YOUR INSTRUCTIONS
Everything from the line with "blue gripper right" to the end of the data is to be retyped exactly, and nothing else.
---*---
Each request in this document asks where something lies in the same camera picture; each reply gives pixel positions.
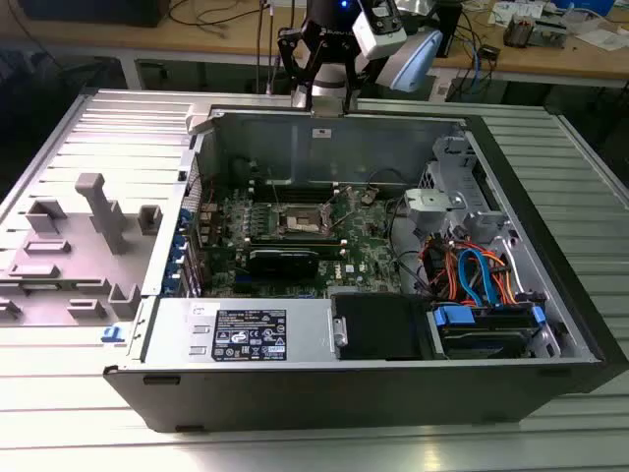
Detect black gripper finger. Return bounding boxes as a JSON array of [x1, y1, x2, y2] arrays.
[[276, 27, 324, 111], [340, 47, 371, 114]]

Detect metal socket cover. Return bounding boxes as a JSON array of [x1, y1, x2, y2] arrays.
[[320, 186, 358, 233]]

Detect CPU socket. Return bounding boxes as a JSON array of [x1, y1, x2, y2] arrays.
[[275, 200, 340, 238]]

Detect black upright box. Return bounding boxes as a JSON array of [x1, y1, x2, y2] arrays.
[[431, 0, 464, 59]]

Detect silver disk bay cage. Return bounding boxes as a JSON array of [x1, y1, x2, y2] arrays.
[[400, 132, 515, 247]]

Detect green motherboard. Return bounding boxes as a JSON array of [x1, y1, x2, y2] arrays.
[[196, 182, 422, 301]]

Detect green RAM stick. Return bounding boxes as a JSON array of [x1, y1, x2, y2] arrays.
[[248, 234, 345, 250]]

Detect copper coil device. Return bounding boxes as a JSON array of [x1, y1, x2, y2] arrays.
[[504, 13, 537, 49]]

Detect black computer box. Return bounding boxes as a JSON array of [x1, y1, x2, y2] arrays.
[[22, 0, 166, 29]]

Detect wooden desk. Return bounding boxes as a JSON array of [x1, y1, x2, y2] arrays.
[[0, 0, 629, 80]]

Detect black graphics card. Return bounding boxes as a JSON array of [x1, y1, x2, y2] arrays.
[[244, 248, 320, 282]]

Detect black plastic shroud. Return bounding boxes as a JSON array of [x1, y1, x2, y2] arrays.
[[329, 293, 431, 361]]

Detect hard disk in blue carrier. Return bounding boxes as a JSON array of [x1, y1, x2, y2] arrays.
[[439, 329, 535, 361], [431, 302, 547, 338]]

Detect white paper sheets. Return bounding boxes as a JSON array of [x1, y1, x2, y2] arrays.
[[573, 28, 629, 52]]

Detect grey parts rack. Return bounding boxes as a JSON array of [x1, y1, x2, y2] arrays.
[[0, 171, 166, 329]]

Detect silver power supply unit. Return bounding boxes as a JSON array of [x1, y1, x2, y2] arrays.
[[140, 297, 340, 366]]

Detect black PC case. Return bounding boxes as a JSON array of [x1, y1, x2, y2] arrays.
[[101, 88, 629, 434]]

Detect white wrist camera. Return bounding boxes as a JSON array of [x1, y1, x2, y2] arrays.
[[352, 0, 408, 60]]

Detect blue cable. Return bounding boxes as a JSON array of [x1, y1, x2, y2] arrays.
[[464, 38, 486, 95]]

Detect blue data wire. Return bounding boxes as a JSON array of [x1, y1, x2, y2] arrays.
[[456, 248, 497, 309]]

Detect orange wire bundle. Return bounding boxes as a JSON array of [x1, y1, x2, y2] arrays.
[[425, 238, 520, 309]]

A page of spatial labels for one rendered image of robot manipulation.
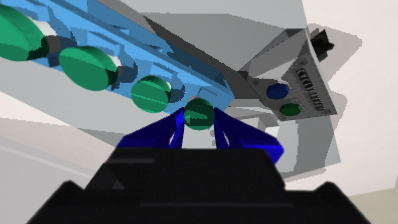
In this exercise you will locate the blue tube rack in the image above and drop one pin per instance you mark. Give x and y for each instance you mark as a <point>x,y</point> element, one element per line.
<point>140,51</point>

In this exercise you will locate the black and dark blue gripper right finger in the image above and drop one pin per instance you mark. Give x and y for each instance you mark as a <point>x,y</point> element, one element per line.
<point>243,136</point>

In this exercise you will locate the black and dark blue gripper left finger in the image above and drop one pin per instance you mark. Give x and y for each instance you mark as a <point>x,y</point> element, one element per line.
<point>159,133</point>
---*---
TASK ANSWER
In this exercise you will locate the black and dark blue gripper right finger in the image above and drop one pin per instance you mark. Give x and y for each instance you mark as a <point>x,y</point> element, one element per line.
<point>243,136</point>

In this exercise you will locate the black and dark blue gripper left finger in the image above and drop one pin per instance you mark. Give x and y for each instance you mark as a <point>x,y</point> element, one element per line.
<point>159,133</point>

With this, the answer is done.